Türk Halkının 15 Temmuz Kahramanlık destanı
VTR: Birler orada elimizde Türk bayraklarıyla dururken, askerimiz olmayan asla askerimiz olmayan kişiler tarafından vur emrini duydum. 18 yaşında bir gencimiz vardı. Hemen yanımdaydı. Üzerine atladım, ilk kurşunu o an yedim. Hastanede gözümüzü açtığımızda –şoka girmişim çünkü- ilk sorumuz: “Vatanımız ne durumda?” oldu. Şükürler olsun, darbenin püskürtüldüğünü öğrendik. Allah bir daha yaşatmasın. Tüm vatandaşlarımızdan Allah razı olsun. Tüm güvenlik güçlerimizden Allah razı olsun. Bir bacak hiç önemli değil. Canımız bu vatana feda, elhamdülillah.
VTR: Sonra çevreme baktığımda bir tank gördüm. Ve elimde de üç tane taş vardı. O taşları tanka atıp biraz durdurmak istedim. Biz bir tepki koymazsak, bu vatanın elden gideceğini ve bizden sonra canımızın, malımızın, namusumuzun geri dönmeyeceğini düşündüm. Yani ailem, kendim ve bütün İslam alemi için orada bulunmak istedim.

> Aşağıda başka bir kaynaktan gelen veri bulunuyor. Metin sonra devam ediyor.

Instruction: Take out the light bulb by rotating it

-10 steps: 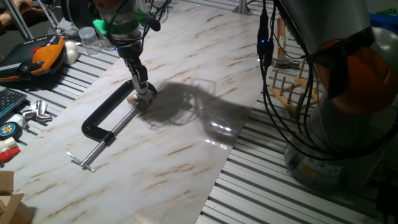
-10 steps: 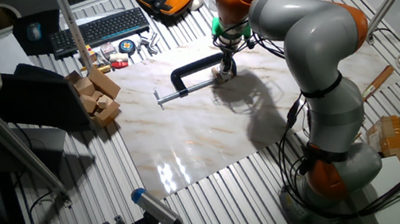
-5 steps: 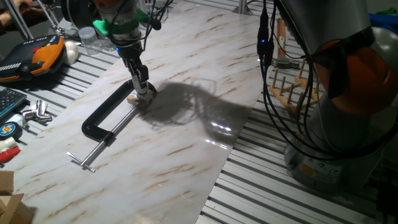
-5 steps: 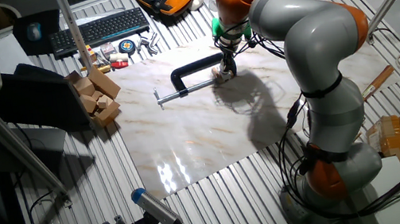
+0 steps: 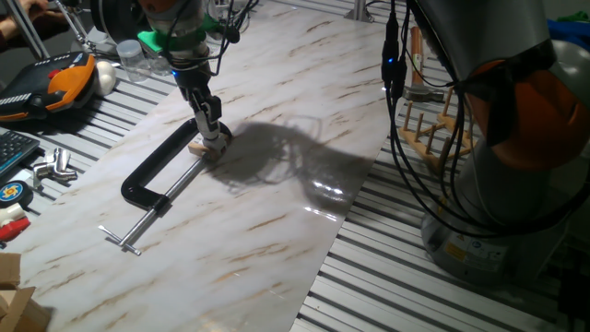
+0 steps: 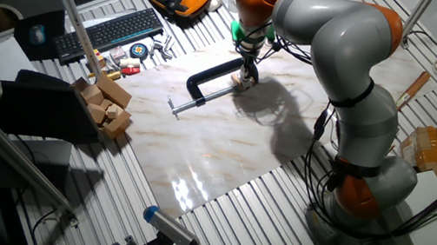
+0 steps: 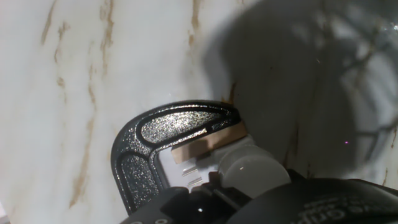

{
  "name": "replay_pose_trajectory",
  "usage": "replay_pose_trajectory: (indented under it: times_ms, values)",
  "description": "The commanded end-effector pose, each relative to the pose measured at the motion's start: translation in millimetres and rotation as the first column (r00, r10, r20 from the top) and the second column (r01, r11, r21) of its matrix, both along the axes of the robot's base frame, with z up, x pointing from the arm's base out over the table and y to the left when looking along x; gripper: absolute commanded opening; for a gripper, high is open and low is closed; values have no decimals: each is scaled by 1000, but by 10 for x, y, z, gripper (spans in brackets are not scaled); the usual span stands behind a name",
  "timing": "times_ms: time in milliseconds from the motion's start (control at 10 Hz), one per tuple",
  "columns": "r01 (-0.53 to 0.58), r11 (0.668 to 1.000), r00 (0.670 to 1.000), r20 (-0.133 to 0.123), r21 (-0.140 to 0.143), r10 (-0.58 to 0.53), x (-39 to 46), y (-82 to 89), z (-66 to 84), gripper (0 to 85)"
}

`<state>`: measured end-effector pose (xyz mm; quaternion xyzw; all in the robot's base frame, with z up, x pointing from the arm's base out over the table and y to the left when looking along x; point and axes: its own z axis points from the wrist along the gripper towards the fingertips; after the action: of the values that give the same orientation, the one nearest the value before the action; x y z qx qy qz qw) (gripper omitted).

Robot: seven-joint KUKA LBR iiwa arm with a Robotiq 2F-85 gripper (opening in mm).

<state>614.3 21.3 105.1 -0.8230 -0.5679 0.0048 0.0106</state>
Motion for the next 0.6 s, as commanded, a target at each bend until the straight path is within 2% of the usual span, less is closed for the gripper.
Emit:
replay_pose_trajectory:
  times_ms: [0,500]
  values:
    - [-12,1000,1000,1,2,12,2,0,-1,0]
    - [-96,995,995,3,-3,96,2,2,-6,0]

VTR: Geri döndüğümüzde oğlumun yaralandığını gördüm. Sabahtan buraya hareket ettim. İşte burada sağ olsunlar ben gelene kadar gereken yapılmış, doktorumuzdan. Memleket sağ olsun. Şırnak’ta şehit olan Dursun Ali oluyor da, Van’da Hasan Keskin’in oğlu aynı köyden, komşum, akrabam oluyor da benimki de vatan sağ olsun. Bir tane daha var. Torunlarım var, ben varım. Vatan sağ olsun. Hepimiz bu memleketin iyiliği için, milletimizin, çocuğumuzun, torunumuzun geleceği için gereken taşın altına elimizi koyacağız. Sağ olsun oğlum sağ olsun var olsun. Bir kolu olmasa ben oğlumu bakarım, devlet bakar sağ olsun. Zaten benim dedem, oğlu, damadı, küçük kardeşi seferberliğe gidiyor. Bir tek dedem dönüyor, yaralı. Ama yine vatan, vatan. Bir onlar seferberlikten sonra babamın elli tane torunu var. Sağ olsun, vatan sağ olsun. Vatansız hiçbir şey olmaz.